期刊论文详细信息
Fermentation 卷:7
Effect of Microbial Enzymes on the Changes in the Composition and Microstructure of Hydrolysates from Poultry By-Products
Oksana Zinina1  Svetlana Merenkova1  Tatyana Shnyakina2  Irina Lykasova2  Alexander Kuznetsov3 
[1] Department of Food and Biotechnology, South Ural State University (National Research University), 76 Lenin Avenue, Chelyabinsk 454080, Russia;
[2] Department of Infectious Diseases and Veterinary-Sanitary Expertise, South Ural State Agrarian University, Gagarin Street 13, Chelyabinsk Region, Troitsk 457100, Russia;
[3] Department of Morphology, Physiology and Pharmacology, South Ural State Agrarian University, Gagarin Street 13, Chelyabinsk Region, Troitsk 457100, Russia;
关键词: hydrolysis;    combs;    gizzards;    fermentation;    propionic acid bacteria;    bifidobacteria;   
DOI  :  10.3390/fermentation7030190
来源: DOAJ
【 摘 要 】

Poultry by-products are promising for the production of protein hydrolysates by enzymatic hydrolysis.
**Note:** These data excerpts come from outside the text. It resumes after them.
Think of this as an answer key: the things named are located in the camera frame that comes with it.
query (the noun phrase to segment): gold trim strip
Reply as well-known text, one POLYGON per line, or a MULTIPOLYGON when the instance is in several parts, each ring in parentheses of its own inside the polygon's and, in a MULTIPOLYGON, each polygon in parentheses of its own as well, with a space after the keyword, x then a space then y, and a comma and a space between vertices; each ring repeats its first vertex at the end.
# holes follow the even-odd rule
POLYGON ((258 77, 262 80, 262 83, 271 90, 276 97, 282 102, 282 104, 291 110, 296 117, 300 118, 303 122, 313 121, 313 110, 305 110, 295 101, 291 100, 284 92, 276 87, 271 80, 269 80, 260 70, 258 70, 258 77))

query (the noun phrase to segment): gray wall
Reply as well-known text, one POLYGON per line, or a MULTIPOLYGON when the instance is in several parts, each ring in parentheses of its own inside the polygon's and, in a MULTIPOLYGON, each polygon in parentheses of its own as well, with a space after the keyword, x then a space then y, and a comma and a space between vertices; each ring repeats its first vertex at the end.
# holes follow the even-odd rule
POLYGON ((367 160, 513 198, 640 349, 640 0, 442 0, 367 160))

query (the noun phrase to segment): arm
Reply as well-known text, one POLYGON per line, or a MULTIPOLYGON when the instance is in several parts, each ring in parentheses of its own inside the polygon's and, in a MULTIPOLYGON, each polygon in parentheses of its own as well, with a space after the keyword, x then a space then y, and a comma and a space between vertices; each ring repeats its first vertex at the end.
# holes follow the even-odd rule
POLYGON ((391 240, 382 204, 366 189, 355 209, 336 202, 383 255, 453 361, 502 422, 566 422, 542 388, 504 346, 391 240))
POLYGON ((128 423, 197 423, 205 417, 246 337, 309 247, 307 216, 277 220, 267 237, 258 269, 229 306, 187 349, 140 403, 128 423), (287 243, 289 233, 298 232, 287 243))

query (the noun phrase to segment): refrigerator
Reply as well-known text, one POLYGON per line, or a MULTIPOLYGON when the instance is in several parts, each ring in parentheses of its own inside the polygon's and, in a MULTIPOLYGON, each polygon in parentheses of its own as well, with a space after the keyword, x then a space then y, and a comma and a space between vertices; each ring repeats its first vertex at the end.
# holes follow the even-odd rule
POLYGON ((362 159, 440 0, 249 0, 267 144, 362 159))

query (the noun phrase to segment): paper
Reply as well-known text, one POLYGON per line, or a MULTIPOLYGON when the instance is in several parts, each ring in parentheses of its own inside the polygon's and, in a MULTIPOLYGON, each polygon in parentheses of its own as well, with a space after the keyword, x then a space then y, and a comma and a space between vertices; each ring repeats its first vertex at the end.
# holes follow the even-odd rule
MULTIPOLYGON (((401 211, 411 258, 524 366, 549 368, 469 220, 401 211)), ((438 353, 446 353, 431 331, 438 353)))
The aim of the study is to research the effect of bacterial concentrates on the changes in the amino acid composition and microstructure of poultry by-products during fermentation. Hydrolysis of the gizzards and combs was carried out with a liquid concentrate of bifidobacteria and propionic acid bacteria. As a result of microstructural study of fermented by-products, a decrease in the perception of histological dyes, poor visualization of the cell elements and blurring of the connective tissue matrix were established. During morphometric analyses, we found a reduction in the specific area of connective tissue, the diameter of collagen fibers and the thickness of muscle fibers. A significant effect of the fermentation on the particle size distribution was noted; samples hydrolyzed by microbial enzymes were characterized by a high uniformity of particle sizes and a large number of small particles. Our research revealed an increase in the concentration of free amino acids in the hydrolysates during the fermentation period. The results of biochemical and microscopic analysis confirm the good hydrolysability of hen combs and gizzards under the action of microbial enzymes.